Micro-tones can serve a symbolic function in revealing hidden areas of music that themselves either represent the seamy darkness of our societies which we would prefer not to know or the potentials for reform and transformation that we, deliberately or unconsciously, avoid. Another way of interpreting them is that they represent the free-wheeling chaos of life within which a logic and an order beyond our ability to understand and control exist, and if we become aware of this chaos and learn to live with it without imposing our standards on it, we can become partners with it. Listening to the entire trilogy of JG albums without the lyrics, with the aim of complete immersion in the music, can bring this realisation to the willing and humble listener.

There is greater space within the songs than what I recall of past Jute Gyte releases and this allows for more experimentation with tone, melody and structure than what Kalmbach has done (or been able to do) previously. The result is that this music is relatively accessible compared to previous JG work and if new listeners aren’t all that fussed about hearing the entire trilogy, they can certainly start their journey with Jute Gyte with this recording. True, Kalmbach seems to go out of his way to find the ugliest, most awkward and ungainly riffs, melodies and tones to play but those of us who follow him know we do so on his terms: Kalmbach is a true maverick who has always dug his own niche in a particularly dark and bleak area of black metal / industrial that few want to know.

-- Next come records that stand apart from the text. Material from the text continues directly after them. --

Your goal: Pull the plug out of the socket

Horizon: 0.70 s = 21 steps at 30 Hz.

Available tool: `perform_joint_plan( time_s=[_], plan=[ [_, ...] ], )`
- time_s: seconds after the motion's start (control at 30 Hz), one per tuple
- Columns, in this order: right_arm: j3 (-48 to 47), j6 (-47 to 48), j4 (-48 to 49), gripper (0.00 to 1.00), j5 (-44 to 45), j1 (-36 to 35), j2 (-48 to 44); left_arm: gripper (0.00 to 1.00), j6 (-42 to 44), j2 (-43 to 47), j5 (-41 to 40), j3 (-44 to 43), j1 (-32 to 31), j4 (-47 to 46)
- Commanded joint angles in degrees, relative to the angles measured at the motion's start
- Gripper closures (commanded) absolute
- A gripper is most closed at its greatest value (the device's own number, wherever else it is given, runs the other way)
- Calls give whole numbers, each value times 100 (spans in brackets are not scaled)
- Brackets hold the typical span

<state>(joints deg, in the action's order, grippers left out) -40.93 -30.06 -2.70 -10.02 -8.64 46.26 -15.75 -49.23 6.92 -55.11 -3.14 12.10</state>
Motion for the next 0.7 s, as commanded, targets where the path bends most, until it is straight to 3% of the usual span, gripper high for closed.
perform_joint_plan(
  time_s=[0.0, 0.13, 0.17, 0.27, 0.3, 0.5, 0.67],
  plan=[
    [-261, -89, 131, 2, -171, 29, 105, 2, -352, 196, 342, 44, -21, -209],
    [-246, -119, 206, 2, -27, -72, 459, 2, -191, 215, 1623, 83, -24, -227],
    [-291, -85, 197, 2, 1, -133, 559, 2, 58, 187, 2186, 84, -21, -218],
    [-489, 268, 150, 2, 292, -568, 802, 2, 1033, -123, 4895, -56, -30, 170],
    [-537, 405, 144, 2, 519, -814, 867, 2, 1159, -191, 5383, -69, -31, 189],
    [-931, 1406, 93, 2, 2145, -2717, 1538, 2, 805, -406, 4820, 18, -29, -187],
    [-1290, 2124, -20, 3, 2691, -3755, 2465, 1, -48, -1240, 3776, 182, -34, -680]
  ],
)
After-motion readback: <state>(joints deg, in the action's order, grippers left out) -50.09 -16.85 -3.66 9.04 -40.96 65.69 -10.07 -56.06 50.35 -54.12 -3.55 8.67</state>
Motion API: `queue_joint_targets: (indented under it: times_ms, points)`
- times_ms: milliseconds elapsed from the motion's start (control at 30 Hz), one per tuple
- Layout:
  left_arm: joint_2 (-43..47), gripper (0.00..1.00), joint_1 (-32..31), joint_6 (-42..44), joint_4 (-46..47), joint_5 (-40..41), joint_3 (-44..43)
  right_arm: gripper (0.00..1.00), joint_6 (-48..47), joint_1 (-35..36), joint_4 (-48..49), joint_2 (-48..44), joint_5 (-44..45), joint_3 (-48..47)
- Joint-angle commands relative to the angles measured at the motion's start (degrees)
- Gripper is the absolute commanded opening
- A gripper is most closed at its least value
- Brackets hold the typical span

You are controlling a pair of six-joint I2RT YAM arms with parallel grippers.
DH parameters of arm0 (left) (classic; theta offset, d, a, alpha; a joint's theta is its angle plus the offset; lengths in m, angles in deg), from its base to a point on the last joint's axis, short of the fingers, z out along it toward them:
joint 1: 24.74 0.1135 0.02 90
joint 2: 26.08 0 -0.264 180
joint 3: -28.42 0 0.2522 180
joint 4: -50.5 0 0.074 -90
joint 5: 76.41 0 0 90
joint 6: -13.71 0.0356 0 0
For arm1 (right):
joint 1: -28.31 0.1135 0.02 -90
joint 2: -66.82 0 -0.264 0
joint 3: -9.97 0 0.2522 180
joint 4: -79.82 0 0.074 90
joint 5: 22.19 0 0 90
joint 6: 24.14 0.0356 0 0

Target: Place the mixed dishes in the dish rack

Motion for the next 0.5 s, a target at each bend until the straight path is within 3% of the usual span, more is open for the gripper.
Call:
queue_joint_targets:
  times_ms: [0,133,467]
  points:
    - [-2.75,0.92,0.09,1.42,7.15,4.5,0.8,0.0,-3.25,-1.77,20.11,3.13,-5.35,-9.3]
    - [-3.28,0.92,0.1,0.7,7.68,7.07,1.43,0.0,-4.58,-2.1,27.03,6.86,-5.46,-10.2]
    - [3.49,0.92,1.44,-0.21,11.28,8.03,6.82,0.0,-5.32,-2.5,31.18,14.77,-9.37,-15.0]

The whole album proceeds like a series of rants and raging screeds though the lyrics of most songs speak more of despair, anger, resignation and sadness at the inevitability of death and the failures and stupidity of humankind. This might say a great deal about how Kalmbach views the world and his determination to keep his distance from it. Perhaps that’s why in spite of the epic and unique nature of his music, Jute Gyte has never signed to a BM label that could spread his message far and wide: it’s nothing to do with the music at all. It’s an expression of Kalmbach’s jaundiced view of the sordid and brutal world we have made.